■ **EXERCISE DESCRIPTION**
Please copy exactly the lines that run from the start of the entries to the line containing "If you could drop markers on the beige embroidered", inclusive.

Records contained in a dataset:
---
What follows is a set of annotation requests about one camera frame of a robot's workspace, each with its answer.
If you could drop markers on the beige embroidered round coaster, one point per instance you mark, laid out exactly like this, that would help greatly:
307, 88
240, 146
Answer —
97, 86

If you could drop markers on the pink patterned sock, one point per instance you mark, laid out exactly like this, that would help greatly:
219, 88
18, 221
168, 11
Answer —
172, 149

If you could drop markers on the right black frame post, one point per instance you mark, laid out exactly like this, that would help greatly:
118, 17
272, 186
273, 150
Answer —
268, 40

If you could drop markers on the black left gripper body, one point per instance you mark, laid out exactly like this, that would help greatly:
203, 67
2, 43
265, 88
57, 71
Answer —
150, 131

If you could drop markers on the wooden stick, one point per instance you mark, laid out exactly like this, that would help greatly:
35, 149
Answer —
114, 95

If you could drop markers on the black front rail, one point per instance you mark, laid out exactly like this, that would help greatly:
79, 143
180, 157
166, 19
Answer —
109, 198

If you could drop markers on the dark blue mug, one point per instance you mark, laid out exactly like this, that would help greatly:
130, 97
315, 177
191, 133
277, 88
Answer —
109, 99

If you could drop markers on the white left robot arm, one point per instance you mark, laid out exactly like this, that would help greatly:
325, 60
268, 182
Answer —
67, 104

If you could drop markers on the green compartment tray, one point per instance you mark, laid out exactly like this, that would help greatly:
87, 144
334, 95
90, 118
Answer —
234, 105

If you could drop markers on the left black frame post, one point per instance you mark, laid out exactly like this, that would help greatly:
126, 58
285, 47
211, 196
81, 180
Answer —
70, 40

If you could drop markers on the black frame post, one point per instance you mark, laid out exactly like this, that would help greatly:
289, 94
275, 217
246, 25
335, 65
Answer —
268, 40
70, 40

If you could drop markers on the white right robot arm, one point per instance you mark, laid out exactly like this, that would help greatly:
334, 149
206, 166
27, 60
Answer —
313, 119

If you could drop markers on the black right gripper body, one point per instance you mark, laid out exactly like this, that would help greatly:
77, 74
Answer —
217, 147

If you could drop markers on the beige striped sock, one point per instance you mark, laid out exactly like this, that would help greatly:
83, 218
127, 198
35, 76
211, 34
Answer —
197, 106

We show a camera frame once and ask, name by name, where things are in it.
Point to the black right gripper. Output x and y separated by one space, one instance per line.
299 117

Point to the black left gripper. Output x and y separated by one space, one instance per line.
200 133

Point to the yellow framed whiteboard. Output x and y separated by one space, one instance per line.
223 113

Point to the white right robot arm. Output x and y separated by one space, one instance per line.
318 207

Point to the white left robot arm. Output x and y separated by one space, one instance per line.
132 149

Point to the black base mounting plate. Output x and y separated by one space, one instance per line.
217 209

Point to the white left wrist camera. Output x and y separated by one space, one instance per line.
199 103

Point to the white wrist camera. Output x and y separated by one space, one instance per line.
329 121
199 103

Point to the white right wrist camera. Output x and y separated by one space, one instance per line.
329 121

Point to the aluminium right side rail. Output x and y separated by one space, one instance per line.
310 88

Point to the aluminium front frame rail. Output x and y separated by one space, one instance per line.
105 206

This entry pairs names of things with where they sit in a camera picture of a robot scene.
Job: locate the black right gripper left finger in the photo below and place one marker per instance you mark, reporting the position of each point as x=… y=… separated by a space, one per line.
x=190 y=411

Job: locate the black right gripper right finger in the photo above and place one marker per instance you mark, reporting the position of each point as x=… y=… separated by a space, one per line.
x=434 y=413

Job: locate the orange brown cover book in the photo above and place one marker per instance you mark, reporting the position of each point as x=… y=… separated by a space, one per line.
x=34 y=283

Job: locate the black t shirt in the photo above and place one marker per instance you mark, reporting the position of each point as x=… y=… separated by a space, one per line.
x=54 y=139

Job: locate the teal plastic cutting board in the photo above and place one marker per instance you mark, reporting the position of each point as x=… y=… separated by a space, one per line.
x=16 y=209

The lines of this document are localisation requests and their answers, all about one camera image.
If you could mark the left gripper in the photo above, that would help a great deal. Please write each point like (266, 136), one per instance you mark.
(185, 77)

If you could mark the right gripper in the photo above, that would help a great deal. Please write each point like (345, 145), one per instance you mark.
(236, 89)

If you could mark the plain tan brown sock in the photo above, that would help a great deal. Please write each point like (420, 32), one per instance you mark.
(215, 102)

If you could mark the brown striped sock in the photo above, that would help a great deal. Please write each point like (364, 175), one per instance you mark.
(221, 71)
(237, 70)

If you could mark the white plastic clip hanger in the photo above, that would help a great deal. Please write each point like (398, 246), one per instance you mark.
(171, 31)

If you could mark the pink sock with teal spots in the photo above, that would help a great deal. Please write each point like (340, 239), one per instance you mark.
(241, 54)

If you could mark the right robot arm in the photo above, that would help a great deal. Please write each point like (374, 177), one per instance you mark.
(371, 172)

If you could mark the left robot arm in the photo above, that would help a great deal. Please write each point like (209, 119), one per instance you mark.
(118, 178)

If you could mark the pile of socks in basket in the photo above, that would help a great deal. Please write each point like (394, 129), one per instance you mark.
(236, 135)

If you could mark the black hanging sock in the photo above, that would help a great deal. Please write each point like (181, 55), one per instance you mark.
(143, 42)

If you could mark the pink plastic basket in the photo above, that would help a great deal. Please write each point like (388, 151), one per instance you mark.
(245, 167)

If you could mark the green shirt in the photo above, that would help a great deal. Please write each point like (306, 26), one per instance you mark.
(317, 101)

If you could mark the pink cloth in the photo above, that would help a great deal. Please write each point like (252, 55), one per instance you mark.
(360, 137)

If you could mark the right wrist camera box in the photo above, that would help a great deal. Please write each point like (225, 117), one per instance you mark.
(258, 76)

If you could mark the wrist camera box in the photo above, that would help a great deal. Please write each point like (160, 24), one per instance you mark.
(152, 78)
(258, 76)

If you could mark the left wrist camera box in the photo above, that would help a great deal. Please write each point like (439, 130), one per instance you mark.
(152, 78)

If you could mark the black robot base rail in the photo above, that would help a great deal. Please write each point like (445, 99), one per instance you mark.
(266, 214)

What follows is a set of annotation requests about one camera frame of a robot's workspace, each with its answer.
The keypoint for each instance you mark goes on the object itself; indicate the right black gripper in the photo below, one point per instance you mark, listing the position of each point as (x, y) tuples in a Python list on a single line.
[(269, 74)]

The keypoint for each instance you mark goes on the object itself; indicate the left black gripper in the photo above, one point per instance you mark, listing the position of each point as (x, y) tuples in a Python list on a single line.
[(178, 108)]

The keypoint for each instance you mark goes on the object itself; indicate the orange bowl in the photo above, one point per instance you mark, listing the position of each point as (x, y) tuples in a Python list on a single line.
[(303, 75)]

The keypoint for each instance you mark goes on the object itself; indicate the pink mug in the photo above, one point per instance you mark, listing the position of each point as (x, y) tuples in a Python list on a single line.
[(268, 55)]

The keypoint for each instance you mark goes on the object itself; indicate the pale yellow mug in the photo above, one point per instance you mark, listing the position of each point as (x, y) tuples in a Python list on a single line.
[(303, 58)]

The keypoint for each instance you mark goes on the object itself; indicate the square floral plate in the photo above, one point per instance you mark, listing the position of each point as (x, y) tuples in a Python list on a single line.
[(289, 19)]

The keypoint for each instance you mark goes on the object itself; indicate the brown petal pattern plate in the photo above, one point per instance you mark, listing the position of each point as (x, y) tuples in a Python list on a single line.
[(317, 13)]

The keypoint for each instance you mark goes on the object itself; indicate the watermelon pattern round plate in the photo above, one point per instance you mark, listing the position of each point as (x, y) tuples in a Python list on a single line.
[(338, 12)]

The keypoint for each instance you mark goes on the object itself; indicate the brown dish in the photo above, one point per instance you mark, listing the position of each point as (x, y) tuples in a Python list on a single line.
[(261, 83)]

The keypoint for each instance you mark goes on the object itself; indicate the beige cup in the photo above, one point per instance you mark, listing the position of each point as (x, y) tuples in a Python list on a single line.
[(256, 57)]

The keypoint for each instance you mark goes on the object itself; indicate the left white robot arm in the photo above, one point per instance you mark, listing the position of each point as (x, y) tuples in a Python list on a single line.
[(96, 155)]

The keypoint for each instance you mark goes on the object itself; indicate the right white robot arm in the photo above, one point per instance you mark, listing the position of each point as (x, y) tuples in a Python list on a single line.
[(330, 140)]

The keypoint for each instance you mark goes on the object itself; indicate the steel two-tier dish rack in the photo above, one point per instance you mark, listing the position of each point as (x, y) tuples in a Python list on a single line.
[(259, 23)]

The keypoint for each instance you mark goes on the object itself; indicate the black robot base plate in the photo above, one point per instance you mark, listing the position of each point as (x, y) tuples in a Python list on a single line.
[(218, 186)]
---
■ **ANSWER BOX**
What follows is a set of annotation requests about one camera frame of a robot's workspace, each with its answer.
If you could drop markers on the beige embroidered round coaster, one point per instance you mark, laid out exactly like this, that would help greatly:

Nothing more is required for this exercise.